4.2 Overview of Security-related Contents
4.2.1 Hazard source
Hazard source mainly includes access point of non-secure equipment, system and network. Hazard source may come from both interior and exterior of the PLC system. Security threat may do harm to the receptor through hazard lead-in point and transmission route. The hazard lead-in point may be classified into, but not limited to, the following categories:
a) Network communication connection point:
For example: open network connection of PLC system, other network connection interconnected with PLC system through private network, remote technical support and access point, wireless access point, Internet or IoT connection;
b) Mobile media:
For example: USB device, CD, mobile hard disk, etc.;
c) Improper operation:
For example: malicious attack, unconscious misoperation, etc.;
d) Third-party equipment:
For example: infected industrial control system and other site equipment.
4.2.2 Transmission route
Hazard source may do harm to the receptor through transmission route. Generally, single transmission route may be identified, but in most cases, a complete transmission route is composed of several single types of transmission routes. The transmission route is generally classified into, but not limited to, the following categories:
a) External public network, e.g.
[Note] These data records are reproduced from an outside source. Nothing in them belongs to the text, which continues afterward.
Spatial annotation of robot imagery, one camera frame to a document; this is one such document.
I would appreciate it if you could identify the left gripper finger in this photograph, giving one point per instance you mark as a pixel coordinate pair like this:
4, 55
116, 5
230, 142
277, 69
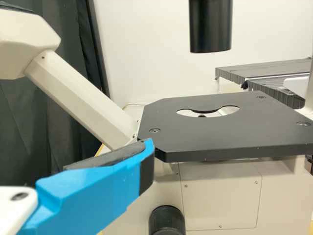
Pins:
97, 191

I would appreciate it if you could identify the cream microscope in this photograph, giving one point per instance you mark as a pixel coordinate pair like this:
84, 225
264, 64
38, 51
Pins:
220, 137

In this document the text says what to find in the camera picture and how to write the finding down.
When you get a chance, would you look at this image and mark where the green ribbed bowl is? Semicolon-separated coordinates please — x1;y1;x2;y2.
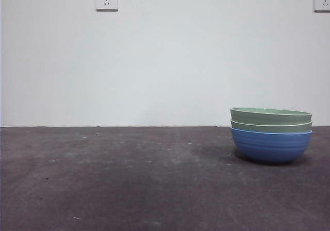
230;119;313;134
230;107;312;125

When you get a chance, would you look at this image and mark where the blue ribbed bowl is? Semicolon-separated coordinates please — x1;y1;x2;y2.
230;127;314;164

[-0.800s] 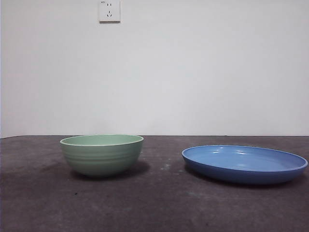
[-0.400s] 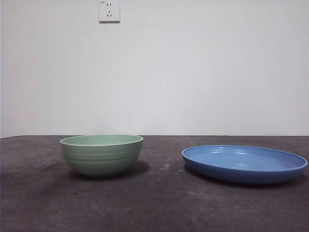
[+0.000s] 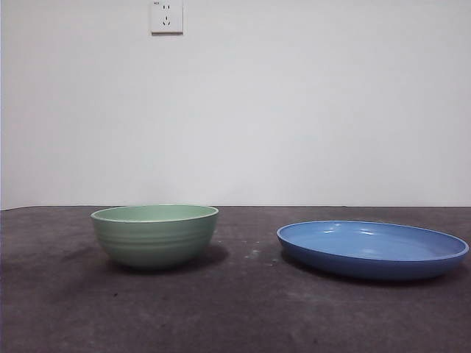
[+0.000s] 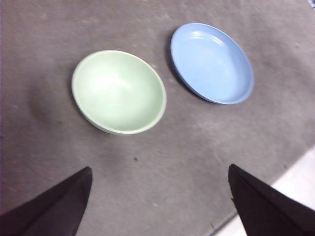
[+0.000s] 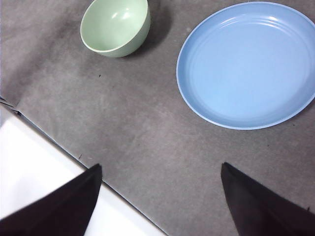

Internet, Wi-Fi;
b) Local area network (looped network, point-to-point, wireless communication);
c) Mobile storage device.
4.2.3 Environmental conditions
Restriction factors of environmental conditions shall be taken into consideration for PLC system security; especially for industrial automation control system in service, influences of site testing and introduction of security technical measures on normal production process shall be considered.
4.2.4 System capability level (CL)
System capability level is as follows:
a) CL1: provide mechanism protection control system to prevent accidental or light attack.
b) CL2: provide mechanism protection control system to prevent intentional attack that may achieve minor damage using fewer resources by simple means of common technology.
c) CL3: provide mechanism protection control system to prevent malicious attack that may achieve major damage using medium amount of resources by complicated means of PLC special technology.
d) CL4: provide mechanism protection control system to prevent malicious attack that may achieve severe damage using expansion resources by complicated means and tools of PLC special technology.